Starting at the first line of the listing below, repeat each line up to and including the one containing "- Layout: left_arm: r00". Leave out pictures.

++++++++++

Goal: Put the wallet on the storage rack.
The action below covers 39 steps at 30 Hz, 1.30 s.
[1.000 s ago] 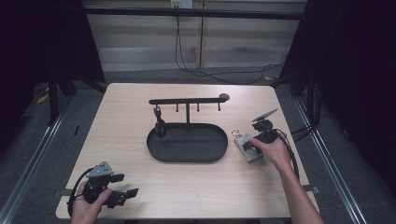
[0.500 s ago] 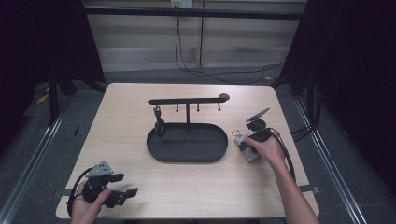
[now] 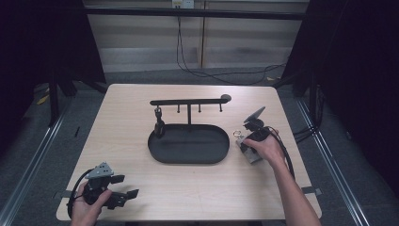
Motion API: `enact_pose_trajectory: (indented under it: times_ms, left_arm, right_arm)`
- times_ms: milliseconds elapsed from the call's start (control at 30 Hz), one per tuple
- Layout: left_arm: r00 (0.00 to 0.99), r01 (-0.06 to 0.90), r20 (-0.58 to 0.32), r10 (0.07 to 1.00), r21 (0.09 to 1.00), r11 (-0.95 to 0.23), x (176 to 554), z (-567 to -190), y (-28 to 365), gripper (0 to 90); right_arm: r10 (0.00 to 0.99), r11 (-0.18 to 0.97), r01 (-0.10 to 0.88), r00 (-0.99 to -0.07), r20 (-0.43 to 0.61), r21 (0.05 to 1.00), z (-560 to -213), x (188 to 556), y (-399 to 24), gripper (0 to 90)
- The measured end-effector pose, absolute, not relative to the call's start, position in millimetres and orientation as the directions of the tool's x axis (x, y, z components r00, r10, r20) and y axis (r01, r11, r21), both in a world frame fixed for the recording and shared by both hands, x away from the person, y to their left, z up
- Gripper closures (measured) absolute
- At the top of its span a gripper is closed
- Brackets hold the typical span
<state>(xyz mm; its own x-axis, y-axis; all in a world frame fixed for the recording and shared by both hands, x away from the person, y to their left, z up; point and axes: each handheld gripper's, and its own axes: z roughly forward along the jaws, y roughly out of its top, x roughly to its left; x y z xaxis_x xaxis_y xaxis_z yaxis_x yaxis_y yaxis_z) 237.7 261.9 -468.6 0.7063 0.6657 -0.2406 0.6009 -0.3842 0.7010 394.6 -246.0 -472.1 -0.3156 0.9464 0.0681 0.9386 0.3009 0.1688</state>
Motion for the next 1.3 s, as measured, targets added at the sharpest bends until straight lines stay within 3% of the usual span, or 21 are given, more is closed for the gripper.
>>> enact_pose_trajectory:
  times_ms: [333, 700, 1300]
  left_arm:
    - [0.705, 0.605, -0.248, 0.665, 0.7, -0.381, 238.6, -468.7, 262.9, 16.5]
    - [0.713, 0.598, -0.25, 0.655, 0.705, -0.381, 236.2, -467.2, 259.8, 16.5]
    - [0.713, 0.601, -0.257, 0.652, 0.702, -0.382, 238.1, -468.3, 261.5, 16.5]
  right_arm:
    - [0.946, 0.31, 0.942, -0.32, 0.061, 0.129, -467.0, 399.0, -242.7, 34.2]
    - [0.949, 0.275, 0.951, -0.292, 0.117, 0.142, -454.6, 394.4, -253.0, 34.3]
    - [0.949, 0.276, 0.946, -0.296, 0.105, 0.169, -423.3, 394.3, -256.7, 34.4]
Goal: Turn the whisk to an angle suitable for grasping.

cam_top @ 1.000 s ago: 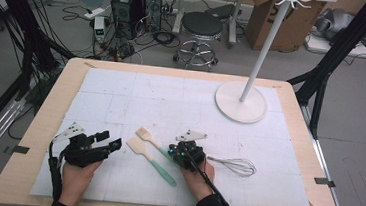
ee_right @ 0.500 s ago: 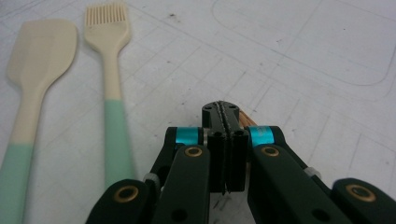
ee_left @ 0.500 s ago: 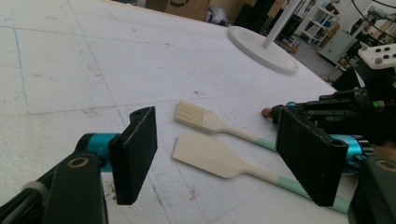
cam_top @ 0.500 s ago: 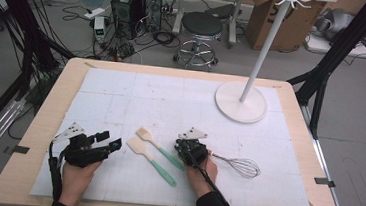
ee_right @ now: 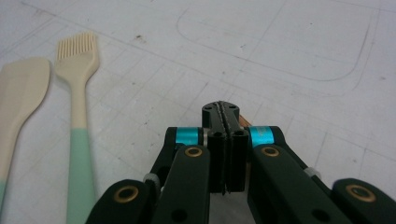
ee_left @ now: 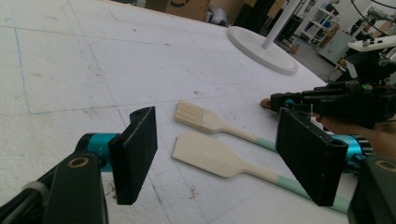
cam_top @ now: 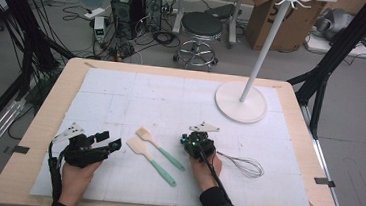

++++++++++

### PROBLEM SOLUTION
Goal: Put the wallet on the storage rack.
The action below covers 39 steps at 30 Hz, 1.30 s.
[1.000 s ago] 
[0.500 s ago] 
[now] 
Motion API: `enact_pose_trajectory: (indented under it: times_ms, left_arm, right_arm)`
- times_ms: milliseconds elapsed from the call's start (control at 30 Hz), one per tuple
- Layout: left_arm: r00 (0.00 to 0.99), r01 (-0.06 to 0.90), r20 (-0.58 to 0.32), r10 (0.07 to 1.00), r21 (0.09 to 1.00), r11 (-0.95 to 0.23), x (176 to 554), z (-567 to -190), y (-28 to 365), gripper (0 to 90); right_arm: r10 (0.00 to 0.99), r11 (-0.18 to 0.97), r01 (-0.10 to 0.88), r00 (-0.99 to -0.07), r20 (-0.43 to 0.61), r21 (0.05 to 1.00), z (-560 to -213), x (188 to 556), y (-399 to 24), gripper (0 to 90)

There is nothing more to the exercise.